LES DISPOSITIONS DU DECRET DE 2023


Les dispositions de l'article 3 du décret n° 2023/08500 du 1er décembre 2023 fixant les modalités de transfert des fonds et valeurs à la Caisse de dépôts et Consignations apportent une définition claire de la notion de compte bancaire inactif. Tout d’abord, le compte courant inactif est compris comme un compte bancaire individuel créditeur qui n’a enregistré aucune opération autre que celles initiées par la banque (perception de frais et commissions, versement d’intérêts) pendant plus de douze (12) mois. La période d’observation des comptes courants par un établissement bancaire ou de crédit est de cinq (05) ans à partir de la constatation de l’inactivité avant sa transmission à la CDEC.

Par la suite, il est précisé que le compte d'épargne inactif quant à lui est tout compte bancaire créditeur qui n’a enregistré aucune opération autre que celles initiées par la banque (perception de frais et commissions, versement d’intérêts) pendant une période de trente-six (36) mois. La période d'observation des comptes d’épargne inactifs est de cinq (05) ans à partir de la constatation de l’inactivité avant sa transmission à la CDEC.

Dans manière globale et par assimilation au compte courant, le compte inactif s’entend dans ce décret comme tout compte sur lequel aucun mouvement n'a été constaté pendant plus de douze (12) mois a l'initiative du titulaire, de son représentant légal ou de la personne habilitée par lui.

ANALYSE

D’emblée, il faut indiquer que cette définition de la notion et de la procédure de traitement des comptes inactifs est purement nationale et donc un règlement de la Commission bancaire ou de l’UMAC pourrait remettre en cause ces acquis.

Dans un autre sens, pour Dr SIANI, il est clair que la période à prendre en compte pour identifier un compte bancaire inactif varie suivant la nature du compte en question loin de la durée de 12 mois automatisée par la pratique dans le passé. De plus, il ressort à dire d’expert que « lorsque le législateur évoque les opérations sur le compte, il s'agit des opérations initiées par le titulaire du compte, son représentant ou une personne habilitée par lui et donc, par conséquent, le prélèvement des frais et commissions, le versement des intérêts effectués par la banque ne sont pas pris en compte pour justifier de l'activité du compte. »

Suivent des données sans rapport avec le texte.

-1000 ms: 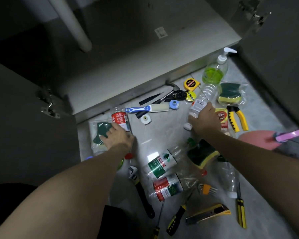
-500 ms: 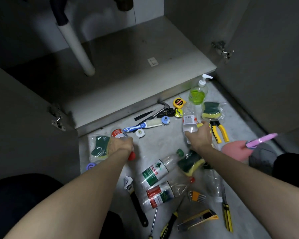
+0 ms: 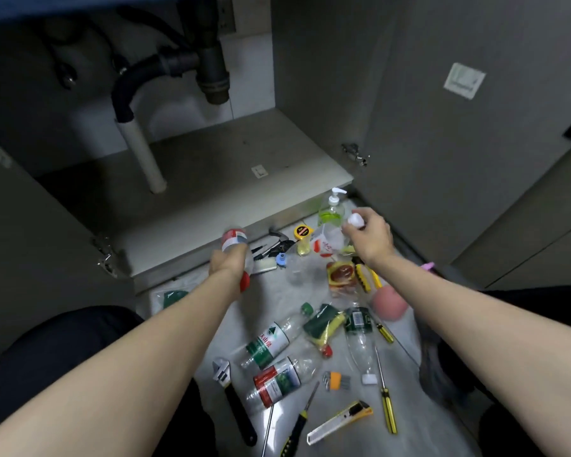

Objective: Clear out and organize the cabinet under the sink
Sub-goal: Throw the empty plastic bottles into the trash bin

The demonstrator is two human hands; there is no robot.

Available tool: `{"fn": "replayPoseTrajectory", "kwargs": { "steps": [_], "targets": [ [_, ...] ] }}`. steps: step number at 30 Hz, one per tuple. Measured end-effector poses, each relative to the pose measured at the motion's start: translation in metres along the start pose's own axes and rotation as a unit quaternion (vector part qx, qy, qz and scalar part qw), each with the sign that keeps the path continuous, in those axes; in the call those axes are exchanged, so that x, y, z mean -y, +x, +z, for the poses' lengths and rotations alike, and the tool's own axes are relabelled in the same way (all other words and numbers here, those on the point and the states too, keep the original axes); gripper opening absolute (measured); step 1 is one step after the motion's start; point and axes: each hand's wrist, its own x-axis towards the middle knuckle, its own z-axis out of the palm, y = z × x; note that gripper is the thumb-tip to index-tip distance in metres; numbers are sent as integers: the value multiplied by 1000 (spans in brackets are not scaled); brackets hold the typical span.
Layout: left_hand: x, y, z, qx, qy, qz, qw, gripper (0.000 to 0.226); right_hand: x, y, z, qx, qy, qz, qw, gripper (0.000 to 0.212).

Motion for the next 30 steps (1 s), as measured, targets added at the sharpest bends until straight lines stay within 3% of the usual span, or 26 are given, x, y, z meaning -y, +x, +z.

Il ressort donc que, le législateur ajoute un délai d'observation de 05 ans pour permettre au banquier de mener les diligences afin de retrouver le titulaire du compte, le mandataire et ses ayants droit le cas échéant. C’est seulement au bout de ce délai d'observation que les établissements bancaires assujettis sont obligés de transférer le solde créditeur de ces comptes à la Caisse des Dépôts et Consignations du Cameroun (CDEC).

A cet effet, l'article 5 alinéa 4 de la loi n° 2008/003 du 14 avril 2008 régissant les dépôts et consignations considère les fonds issus des comptes inactifs des établissements bancaires comme des sommes qui doivent faire l’objet de dépôts et consignations à la CDEC. De manière pratique, la clôture unilatérale desdits comptes est un passage obligé avant le transfert des fonds et valeurs à la CDEC sous peine des sanctions dévolues à la CDEC qui dispose du privilège du trésor. L’article 7 (4) du Décret précité indique d’ailleurs que « Tout transfert de fonds et/ou valeurs dévolus à la CDEC, qui intervient au-delà du délai prévu, donne droit au paiement à la CDEC d’un intérêt de retard calculé au Taux de la Facilité de Prêt Marginal (TPFM) de la Banque des Etats de l’Afrique Centrale majoré de deux points. »

 



En dernière analyse, les bénéficiaires ou ayants droit de ces comptes inactifs disposent de la possibilité d’une action en restitution contre la CDEC dans le délai trentenaire. C’est passé ce délai de 30 ans qu’en vertu de l'article 6 alinéa 2 du décret n° 2023/08500 du 1er décembre 2023 que la CDEC sera tenue de reverser définitivement ces fonds dans le compte unique du Trésor de l'Etat du Cameroun.